(DATASET EXTRACT begins)
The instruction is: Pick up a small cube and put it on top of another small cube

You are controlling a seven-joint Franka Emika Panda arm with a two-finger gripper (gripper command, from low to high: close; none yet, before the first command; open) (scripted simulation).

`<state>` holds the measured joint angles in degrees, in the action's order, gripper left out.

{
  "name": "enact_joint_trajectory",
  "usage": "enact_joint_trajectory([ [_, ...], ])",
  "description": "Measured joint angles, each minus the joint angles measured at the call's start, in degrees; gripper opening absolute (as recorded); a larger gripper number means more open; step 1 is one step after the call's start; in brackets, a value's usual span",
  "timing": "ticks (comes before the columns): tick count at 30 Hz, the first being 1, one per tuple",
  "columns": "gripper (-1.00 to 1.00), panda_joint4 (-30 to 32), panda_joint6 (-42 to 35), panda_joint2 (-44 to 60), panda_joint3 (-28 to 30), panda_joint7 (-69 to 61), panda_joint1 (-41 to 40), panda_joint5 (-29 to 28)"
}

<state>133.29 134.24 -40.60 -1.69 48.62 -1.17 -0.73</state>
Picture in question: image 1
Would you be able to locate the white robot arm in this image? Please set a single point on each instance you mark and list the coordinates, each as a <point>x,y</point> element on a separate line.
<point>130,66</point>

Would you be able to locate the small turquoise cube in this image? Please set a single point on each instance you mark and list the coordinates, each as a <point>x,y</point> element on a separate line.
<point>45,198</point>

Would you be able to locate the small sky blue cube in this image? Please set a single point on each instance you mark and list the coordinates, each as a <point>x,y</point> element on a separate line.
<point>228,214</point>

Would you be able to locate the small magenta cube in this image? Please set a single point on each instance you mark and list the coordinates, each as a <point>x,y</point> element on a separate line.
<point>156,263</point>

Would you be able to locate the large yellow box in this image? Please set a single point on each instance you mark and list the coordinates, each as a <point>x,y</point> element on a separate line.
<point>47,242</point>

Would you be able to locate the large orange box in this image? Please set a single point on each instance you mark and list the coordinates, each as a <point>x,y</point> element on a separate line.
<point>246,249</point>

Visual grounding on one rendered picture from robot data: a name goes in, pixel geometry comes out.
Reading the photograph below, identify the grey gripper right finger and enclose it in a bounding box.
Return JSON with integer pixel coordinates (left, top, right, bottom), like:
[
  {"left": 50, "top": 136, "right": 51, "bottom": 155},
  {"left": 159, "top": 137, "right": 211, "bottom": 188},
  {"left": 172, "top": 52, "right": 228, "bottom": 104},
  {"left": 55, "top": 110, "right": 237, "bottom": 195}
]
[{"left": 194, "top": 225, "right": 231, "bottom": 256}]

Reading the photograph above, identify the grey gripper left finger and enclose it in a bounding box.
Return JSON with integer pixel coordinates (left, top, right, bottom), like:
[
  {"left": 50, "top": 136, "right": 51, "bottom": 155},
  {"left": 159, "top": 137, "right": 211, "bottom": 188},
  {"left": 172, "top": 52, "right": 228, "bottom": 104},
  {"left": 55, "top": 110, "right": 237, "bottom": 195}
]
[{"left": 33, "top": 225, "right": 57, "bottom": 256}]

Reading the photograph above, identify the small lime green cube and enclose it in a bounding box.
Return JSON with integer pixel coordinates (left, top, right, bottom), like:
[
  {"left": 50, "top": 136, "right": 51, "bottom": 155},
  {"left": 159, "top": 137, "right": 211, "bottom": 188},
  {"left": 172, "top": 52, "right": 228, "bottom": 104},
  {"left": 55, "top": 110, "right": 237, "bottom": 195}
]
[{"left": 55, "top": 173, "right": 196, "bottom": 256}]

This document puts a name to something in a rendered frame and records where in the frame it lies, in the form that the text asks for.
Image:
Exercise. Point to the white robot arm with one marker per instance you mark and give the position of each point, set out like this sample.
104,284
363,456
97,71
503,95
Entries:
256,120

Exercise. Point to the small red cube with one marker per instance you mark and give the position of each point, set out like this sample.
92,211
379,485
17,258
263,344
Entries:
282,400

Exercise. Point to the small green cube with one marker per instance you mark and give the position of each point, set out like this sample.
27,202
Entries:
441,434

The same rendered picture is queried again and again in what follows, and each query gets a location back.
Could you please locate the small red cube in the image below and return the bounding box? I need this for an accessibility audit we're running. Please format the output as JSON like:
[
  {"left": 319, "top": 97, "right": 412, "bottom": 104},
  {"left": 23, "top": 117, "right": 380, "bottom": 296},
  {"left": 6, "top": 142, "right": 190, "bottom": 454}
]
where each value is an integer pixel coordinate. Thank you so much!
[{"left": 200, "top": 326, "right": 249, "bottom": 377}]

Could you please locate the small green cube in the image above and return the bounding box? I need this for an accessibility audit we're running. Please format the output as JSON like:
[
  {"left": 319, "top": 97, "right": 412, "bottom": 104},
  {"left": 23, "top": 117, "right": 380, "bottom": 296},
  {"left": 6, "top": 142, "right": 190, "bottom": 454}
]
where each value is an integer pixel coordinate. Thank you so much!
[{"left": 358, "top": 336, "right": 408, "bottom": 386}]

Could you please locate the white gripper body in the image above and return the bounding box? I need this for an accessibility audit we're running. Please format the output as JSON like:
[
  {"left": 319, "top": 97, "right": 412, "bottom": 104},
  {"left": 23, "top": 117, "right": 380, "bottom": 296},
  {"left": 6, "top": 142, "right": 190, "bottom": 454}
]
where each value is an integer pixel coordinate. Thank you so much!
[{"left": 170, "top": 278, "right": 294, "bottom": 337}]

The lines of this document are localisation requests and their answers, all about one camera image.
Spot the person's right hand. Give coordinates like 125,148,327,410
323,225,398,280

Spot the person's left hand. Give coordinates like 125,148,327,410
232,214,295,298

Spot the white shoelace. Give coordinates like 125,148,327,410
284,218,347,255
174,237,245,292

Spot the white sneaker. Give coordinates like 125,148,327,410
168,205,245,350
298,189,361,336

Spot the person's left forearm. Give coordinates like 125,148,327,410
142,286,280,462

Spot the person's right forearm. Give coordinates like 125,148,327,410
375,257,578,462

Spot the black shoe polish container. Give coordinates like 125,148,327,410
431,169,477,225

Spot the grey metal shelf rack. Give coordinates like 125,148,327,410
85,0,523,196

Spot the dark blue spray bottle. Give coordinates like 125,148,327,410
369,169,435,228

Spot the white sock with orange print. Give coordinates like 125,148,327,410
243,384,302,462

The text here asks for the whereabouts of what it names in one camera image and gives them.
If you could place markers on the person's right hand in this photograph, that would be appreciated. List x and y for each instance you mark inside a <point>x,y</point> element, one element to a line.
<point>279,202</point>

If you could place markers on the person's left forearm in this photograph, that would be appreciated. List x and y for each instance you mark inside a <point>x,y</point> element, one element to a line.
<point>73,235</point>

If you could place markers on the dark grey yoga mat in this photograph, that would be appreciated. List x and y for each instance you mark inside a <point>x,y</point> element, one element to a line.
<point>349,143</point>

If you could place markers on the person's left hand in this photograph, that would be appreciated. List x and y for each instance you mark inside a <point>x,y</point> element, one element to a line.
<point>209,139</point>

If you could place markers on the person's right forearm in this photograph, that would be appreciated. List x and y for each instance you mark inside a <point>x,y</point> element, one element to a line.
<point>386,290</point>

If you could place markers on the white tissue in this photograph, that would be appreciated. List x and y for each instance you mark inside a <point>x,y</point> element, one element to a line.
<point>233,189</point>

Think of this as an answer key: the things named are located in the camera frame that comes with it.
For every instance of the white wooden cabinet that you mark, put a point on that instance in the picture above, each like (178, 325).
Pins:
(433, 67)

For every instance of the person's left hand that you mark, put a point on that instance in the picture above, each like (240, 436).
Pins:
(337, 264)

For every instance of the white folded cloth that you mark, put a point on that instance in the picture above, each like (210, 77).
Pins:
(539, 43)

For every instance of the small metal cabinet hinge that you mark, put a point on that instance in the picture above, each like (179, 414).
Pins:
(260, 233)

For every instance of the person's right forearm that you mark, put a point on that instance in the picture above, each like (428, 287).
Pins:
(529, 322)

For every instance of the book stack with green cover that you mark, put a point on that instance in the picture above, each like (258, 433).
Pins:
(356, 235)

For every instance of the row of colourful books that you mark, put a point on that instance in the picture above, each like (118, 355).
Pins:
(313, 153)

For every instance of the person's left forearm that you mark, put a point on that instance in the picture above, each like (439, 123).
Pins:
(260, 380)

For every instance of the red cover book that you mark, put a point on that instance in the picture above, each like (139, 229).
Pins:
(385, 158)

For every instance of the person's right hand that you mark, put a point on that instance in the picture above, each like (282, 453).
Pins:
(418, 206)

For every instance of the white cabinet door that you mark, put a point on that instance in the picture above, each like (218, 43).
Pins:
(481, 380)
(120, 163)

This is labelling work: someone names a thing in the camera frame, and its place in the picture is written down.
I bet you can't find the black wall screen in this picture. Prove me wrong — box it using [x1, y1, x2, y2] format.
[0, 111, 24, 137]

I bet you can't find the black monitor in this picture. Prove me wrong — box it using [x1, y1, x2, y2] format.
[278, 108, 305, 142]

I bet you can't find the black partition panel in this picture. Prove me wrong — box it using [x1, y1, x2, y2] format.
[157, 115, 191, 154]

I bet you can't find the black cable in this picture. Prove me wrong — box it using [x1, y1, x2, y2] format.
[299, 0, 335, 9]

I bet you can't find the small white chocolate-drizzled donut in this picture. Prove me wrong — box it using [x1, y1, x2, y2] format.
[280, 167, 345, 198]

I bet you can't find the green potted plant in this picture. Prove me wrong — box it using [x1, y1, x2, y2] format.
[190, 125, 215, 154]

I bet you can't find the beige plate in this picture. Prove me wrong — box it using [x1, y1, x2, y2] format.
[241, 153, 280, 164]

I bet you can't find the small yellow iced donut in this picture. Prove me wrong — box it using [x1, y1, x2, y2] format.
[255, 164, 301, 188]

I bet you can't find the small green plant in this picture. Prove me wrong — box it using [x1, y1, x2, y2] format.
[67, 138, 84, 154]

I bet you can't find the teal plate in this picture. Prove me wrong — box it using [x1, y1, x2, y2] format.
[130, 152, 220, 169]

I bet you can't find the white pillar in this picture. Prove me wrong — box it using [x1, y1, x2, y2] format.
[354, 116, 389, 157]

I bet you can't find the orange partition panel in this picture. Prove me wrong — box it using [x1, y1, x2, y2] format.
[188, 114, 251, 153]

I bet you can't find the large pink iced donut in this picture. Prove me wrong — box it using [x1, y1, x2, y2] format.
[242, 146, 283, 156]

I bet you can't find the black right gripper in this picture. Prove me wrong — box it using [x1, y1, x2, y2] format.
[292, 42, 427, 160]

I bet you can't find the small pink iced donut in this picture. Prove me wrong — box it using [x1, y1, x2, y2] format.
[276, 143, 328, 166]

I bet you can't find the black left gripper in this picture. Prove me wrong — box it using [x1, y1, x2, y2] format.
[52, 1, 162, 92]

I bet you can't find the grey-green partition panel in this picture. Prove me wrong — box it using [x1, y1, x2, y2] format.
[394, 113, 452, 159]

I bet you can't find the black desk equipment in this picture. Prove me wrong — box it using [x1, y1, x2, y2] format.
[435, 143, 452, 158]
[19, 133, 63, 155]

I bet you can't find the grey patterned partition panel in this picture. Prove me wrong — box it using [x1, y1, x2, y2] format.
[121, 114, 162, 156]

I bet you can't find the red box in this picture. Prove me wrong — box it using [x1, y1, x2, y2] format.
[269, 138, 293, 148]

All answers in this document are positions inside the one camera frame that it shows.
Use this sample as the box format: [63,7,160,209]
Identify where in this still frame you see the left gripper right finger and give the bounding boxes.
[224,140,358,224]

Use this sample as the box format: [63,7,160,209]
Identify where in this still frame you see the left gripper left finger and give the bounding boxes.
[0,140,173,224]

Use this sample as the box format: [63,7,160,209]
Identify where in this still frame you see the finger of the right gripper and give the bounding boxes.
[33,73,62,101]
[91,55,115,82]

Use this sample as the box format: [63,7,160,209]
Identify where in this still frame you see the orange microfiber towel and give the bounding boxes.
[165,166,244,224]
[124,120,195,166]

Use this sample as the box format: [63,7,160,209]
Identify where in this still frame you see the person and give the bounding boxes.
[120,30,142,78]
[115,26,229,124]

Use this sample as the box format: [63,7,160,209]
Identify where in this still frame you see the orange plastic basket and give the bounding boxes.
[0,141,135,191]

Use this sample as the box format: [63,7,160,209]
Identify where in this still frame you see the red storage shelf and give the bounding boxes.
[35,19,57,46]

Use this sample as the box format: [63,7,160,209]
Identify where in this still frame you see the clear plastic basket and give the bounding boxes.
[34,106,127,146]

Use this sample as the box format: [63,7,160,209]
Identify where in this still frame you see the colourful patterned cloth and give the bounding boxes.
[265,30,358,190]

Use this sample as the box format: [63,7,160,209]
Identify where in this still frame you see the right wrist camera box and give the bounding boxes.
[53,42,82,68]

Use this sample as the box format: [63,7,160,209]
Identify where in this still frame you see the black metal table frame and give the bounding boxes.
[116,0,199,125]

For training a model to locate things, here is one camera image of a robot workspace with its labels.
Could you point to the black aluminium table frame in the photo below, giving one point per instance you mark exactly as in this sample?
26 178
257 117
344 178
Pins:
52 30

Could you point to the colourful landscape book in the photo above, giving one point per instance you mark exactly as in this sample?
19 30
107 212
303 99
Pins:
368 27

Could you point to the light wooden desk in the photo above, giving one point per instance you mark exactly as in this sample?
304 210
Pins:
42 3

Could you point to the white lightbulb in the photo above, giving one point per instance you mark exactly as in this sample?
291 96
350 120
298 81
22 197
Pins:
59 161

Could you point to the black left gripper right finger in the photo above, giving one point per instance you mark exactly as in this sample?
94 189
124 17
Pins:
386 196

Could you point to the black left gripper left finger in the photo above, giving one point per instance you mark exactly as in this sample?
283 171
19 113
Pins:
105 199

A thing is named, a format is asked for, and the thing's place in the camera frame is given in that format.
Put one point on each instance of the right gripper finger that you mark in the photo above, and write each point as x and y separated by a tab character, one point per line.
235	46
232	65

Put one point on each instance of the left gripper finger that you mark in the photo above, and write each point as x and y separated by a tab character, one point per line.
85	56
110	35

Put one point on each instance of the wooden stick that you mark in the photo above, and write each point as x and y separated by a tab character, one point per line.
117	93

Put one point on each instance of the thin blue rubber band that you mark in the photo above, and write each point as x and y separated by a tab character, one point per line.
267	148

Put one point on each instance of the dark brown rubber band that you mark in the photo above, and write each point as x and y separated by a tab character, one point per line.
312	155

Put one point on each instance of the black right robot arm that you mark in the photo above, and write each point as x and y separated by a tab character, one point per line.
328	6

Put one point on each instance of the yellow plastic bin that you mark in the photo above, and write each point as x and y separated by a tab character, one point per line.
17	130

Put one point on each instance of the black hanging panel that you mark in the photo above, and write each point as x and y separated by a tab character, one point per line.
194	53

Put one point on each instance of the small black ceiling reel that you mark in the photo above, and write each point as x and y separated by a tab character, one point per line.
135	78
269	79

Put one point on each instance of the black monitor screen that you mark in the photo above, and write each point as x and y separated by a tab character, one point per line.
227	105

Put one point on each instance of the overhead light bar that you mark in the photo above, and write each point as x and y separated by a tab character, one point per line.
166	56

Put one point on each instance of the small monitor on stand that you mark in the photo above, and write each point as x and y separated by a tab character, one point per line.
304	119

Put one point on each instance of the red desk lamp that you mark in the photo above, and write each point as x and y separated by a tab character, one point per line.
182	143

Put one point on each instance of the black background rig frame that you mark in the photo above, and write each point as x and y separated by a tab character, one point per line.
(DATASET EXTRACT ends)
EXERCISE>
Return exactly the lines above from the line that has "For every instance of the person's right hand" through the line that has "This is labelling", inclusive, and nothing else.

THE ANSWER>
For every instance of the person's right hand that you mark, put a point on that instance in the picture above, each like (282, 453).
Pins:
(418, 206)

For every instance of the white cabinet door that you mark, put a point on that instance in the picture above, each like (218, 43).
Pins:
(481, 380)
(120, 163)

This is labelling work: someone names a thing in the camera frame, and its place in the picture is written down.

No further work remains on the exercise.